Сломило наконец. Да не могло и быть иначе, при голой нищете, смертном разочаровании и до конца не угаснувших мечтах о великом просветительском призвании. А могло бы быть многое из этого человека! Могло бы из него многое быть сделано, и притом на всех стадиях его жизни, при осторожном обращении! Такие люди идут на костер, надо лишь уметь поставить их на стезю, где общественное служение совпало бы с задушевными их стремлениями, такими людьми католическая иерархия горы ворочает…

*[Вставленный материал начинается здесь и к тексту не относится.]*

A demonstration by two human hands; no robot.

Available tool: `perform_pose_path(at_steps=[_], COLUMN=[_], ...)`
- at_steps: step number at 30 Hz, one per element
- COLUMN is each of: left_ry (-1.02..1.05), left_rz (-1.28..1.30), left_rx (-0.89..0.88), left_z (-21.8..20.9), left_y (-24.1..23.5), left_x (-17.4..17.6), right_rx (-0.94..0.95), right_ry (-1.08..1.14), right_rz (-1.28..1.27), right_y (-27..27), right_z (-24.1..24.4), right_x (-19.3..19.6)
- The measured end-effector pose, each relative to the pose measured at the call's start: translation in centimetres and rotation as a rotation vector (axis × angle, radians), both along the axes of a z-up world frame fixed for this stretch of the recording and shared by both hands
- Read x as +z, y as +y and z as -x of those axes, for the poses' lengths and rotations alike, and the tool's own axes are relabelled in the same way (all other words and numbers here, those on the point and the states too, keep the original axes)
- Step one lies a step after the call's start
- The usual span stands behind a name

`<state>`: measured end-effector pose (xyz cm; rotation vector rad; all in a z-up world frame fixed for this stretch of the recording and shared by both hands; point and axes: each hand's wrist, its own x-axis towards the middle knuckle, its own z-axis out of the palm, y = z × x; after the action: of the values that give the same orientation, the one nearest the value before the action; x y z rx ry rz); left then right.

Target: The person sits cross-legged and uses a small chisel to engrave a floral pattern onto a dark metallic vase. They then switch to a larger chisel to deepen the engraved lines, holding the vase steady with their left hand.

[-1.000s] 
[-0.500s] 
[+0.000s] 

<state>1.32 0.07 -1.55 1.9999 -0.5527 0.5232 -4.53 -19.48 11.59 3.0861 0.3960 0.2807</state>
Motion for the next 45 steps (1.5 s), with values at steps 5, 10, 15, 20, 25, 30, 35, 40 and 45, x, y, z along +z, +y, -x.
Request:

Заключим свои воспоминания вопросом: ужели еще долго будет сохраняться эта казнь, налагаемая на лиц, снимающих с себя духовный сан? За что равнять их с преступниками? За что отнимать у общества возможность пользоваться способностями лиц достойных? Где основания подвергать наказанию поступок именно за то, что он добросовестен? Бухарев есть свежая жертва этого жестокого закона, ничем не оправданного ни с политической, ни с нравственной стороны. А с ним еще совершена была двойная, если не тройная несправедливость: снятие монашества лишило его священства (что от монашества независимо), лишило его внешнего отличия (ордена), что тем менее связано с иночеством, наконец, лишило его даже ученой степени — он возвращен был просто в ‘воспитанника’, а не магистра: какое для этого основание?..
ПРИМЕЧАНИЯ
Впервые: Современные известия. 1871. No 109. 23 апреля. С. 2. Без названия и указания автора. (Под заглавием ‘А. М. Бухарев’ перепечатано в издании: Гиляров-Платонов П. П. Сборник сочинений: В 2 т. М., 1899. Т. II. С. 451-455).
Никита Петрович Гиляров-Платонов (1824—1887) — публицист, философ, литературный критик, издатель. Сын священника. Окончил Московскую сем. и M ДА (1848), в которой учился одновременно с А. М. (был одним двухгодичным курсом его моложе). В 1848—1855 занимал в Академии кафедру герменевтики и учения о вероисповеданиях, ересях и расколах. Одно время был близок к кругу славянофилов. Из-за либерального отношения к старообрядцам вызвал недовольство иерархов Православной Церкви и был вынужден уйти из Академии. В 1867—1887 издавал газету ‘Современные известия’.
1Восточная война — война с Турцией и выступившими затем на стороне Турции Англией и Францией (1853—1856).
2 Возможно, речь идет о настоятеле Троице-Сергиевой лавры архим. Антонии (Медведеве), духовнике митроп. Филарета.